_THE TASK_
Exactly the lines from the beginning of the material to the line with "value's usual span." are to be repeated, both ends included.

DATA section start

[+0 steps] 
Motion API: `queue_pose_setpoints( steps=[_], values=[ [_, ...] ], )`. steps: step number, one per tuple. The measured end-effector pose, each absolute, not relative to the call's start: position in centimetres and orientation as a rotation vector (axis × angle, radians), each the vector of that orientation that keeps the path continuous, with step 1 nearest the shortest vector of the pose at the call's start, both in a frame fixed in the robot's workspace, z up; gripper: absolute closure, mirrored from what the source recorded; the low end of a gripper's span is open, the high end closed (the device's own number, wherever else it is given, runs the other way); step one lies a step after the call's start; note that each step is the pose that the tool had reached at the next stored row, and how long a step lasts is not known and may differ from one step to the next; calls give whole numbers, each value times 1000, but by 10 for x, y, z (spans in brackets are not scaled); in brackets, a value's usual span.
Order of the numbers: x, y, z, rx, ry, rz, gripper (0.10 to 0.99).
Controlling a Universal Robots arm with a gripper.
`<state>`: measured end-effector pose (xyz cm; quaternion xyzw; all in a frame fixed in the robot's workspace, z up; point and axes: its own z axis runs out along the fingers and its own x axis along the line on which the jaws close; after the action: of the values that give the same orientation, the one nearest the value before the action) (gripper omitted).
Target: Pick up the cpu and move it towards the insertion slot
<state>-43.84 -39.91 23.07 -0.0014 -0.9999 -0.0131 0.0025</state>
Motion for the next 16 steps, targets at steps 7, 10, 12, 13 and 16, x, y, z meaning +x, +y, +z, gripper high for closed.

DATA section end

_ANSWER BOX_
[+0 steps] 
Motion API: `queue_pose_setpoints( steps=[_], values=[ [_, ...] ], )`. steps: step number, one per tuple. The measured end-effector pose, each absolute, not relative to the call's start: position in centimetres and orientation as a rotation vector (axis × angle, radians), each the vector of that orientation that keeps the path continuous, with step 1 nearest the shortest vector of the pose at the call's start, both in a frame fixed in the robot's workspace, z up; gripper: absolute closure, mirrored from what the source recorded; the low end of a gripper's span is open, the high end closed (the device's own number, wherever else it is given, runs the other way); step one lies a step after the call's start; note that each step is the pose that the tool had reached at the next stored row, and how long a step lasts is not known and may differ from one step to the next; calls give whole numbers, each value times 1000, but by 10 for x, y, z (spans in brackets are not scaled); in brackets, a value's usual span.

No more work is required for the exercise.